Closed caiquanyou closed 4 years ago

caiquanyou commented 4 years ago

the snakemake runs no other problem ,but in this step run_ZIFA.py,it took 100%CPU occupied. timeout 12h python -u run_ZIFA.py -i ../Datasets/data/Bach/data.h5 -o ../Results/ZIFA/Bach/dim_20/seed_15/result.h5 -g seurat_genes -d 20 -s 15 --clean cell_ontology_class > ../Results/ZIFA/Bach/dim_20/seed_15/log.txt 2>&1 few hours no output,is it something wrong?

Jeff1995 commented 4 years ago

I observed the same thing. It should be normal.

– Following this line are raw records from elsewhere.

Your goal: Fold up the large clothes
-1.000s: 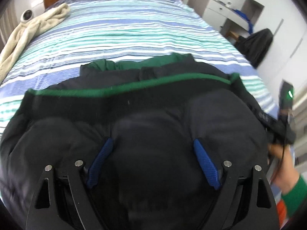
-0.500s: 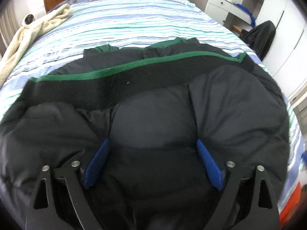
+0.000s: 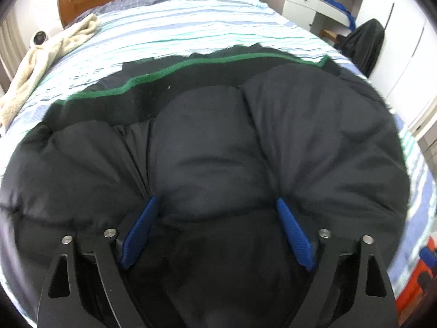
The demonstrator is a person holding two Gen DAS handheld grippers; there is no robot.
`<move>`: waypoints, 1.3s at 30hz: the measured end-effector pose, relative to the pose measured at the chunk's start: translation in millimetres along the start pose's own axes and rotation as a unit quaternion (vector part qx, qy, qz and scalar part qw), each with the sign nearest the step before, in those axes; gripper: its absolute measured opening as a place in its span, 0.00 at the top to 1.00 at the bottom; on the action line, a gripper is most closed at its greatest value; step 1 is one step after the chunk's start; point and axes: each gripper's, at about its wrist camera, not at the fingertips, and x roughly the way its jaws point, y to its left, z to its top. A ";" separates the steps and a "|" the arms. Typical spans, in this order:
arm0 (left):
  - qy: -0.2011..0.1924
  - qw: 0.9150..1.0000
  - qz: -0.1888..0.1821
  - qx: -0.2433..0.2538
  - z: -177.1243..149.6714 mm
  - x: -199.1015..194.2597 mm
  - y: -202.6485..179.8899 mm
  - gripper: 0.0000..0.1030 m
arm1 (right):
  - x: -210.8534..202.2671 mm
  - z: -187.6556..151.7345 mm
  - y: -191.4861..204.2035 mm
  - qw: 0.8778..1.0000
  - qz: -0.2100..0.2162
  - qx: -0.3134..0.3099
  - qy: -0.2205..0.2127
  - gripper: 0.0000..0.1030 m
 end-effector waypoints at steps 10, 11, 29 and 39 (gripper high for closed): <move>-0.022 1.000 -0.006 0.017 -28.9 6.4 -11.5 0.12 | 5.5 -9.8 3.2 1.000 0.012 0.006 0.012 0.59; -0.021 1.000 -0.003 0.016 -28.1 5.6 -12.7 0.13 | 6.1 -10.5 4.3 1.000 0.010 0.002 0.014 0.59; -0.038 0.998 -0.034 0.028 -68.6 -38.5 -25.4 0.19 | 2.1 -14.4 -6.2 1.000 0.012 0.019 0.012 0.59; -0.032 0.998 0.000 0.056 -85.5 -43.3 -41.4 0.18 | 16.6 -12.3 -33.4 0.996 0.012 0.089 0.030 0.58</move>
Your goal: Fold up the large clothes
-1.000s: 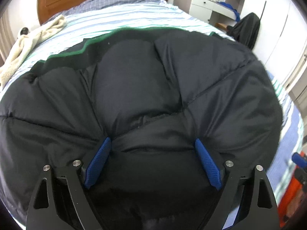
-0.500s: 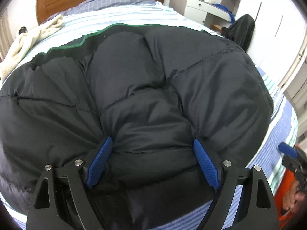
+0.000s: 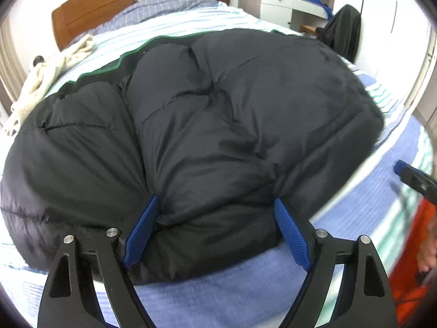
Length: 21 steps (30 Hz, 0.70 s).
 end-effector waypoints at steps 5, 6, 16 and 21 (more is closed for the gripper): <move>-0.041 0.996 -0.046 -0.070 27.0 -39.1 27.5 0.17 | -12.2 19.6 -42.6 0.994 -0.006 0.109 -0.023 0.31; -0.049 0.994 -0.044 -0.082 36.1 -41.0 34.8 0.17 | -9.9 27.7 -50.7 0.992 -0.003 0.127 -0.024 0.31; -0.008 0.993 -0.008 -0.120 66.0 31.9 46.5 0.19 | 40.2 56.7 -79.9 0.955 0.047 0.289 0.050 0.29; -0.017 0.995 0.017 -0.098 52.7 48.1 38.2 0.16 | 65.0 60.8 -79.1 0.941 0.058 0.329 0.062 0.29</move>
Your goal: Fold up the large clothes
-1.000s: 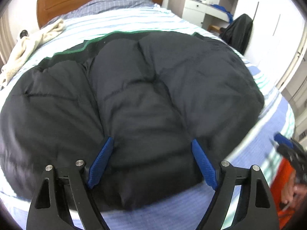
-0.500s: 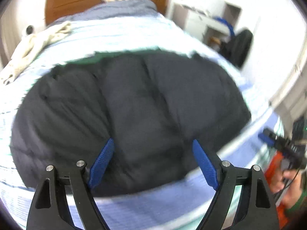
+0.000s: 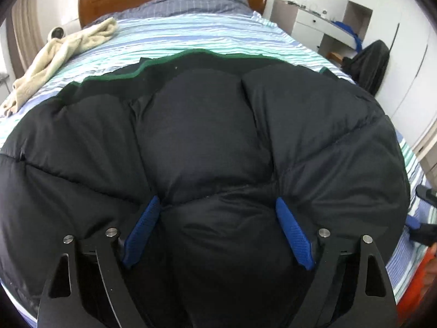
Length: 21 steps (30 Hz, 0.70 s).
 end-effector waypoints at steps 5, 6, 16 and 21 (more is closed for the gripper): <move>0.007 1.000 -0.011 0.010 -0.6 3.9 4.6 0.15 | 38.4 11.6 -7.4 0.998 0.017 0.053 -0.023 0.29; 0.008 1.000 -0.010 0.011 1.0 4.1 5.0 0.15 | 43.6 14.4 -6.9 0.997 0.028 0.054 -0.042 0.29; 0.054 0.997 -0.040 0.035 64.9 -76.5 28.9 0.22 | -4.0 -22.4 127.4 0.966 0.036 -0.218 -0.130 0.76; 0.043 0.988 -0.133 0.070 138.2 -155.9 20.4 0.08 | -2.0 -83.7 223.3 0.895 0.030 -0.419 -0.152 0.76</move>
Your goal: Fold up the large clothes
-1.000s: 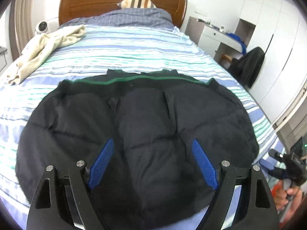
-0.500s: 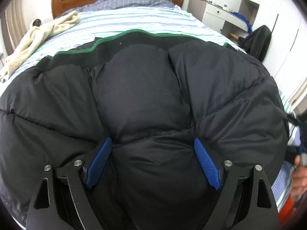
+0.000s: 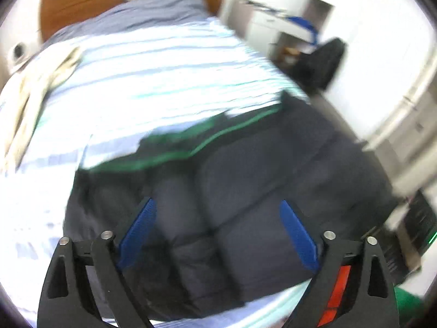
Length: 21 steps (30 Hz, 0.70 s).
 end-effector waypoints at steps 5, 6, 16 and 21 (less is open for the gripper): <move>0.065 0.995 -0.047 0.066 34.9 -17.9 -31.4 0.07 | 19.5 -2.3 89.3 0.987 0.027 -0.157 0.003 0.76; 0.074 0.994 -0.042 0.075 36.3 -17.5 -35.0 0.07 | 21.4 -5.6 100.3 0.984 0.029 -0.176 0.006 0.76; 0.114 0.967 0.160 0.160 14.2 24.8 -53.2 0.46 | 35.0 -40.9 178.8 0.937 0.031 -0.346 0.030 0.76; 0.101 0.982 0.126 0.101 17.7 12.3 4.3 0.53 | 16.8 -27.7 135.0 0.966 0.122 -0.217 0.072 0.48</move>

ZIFA indeed seems slow on large datasets like "Bach".

caiquanyou commented 4 years ago

Ok,then i just keep it running and wait for output ,thx!

caiqy

 

------------------ 原始邮件 ------------------ 发件人: "gao-lab/Cell_BLAST" <notifications@github.com>; 发送时间: 2020年8月28日(星期五) 下午4:58 收件人: "gao-lab/Cell_BLAST"<Cell_BLAST@noreply.github.com>; 抄送: "xianmao"<951463554@qq.com>;"Author"<author@noreply.github.com>; 主题: Re: [gao-lab/Cell_BLAST] snakemake CPU question (#8)

I observed the same thing. It should be normal. ZIFA indeed seems slow on large datasets like "Bach".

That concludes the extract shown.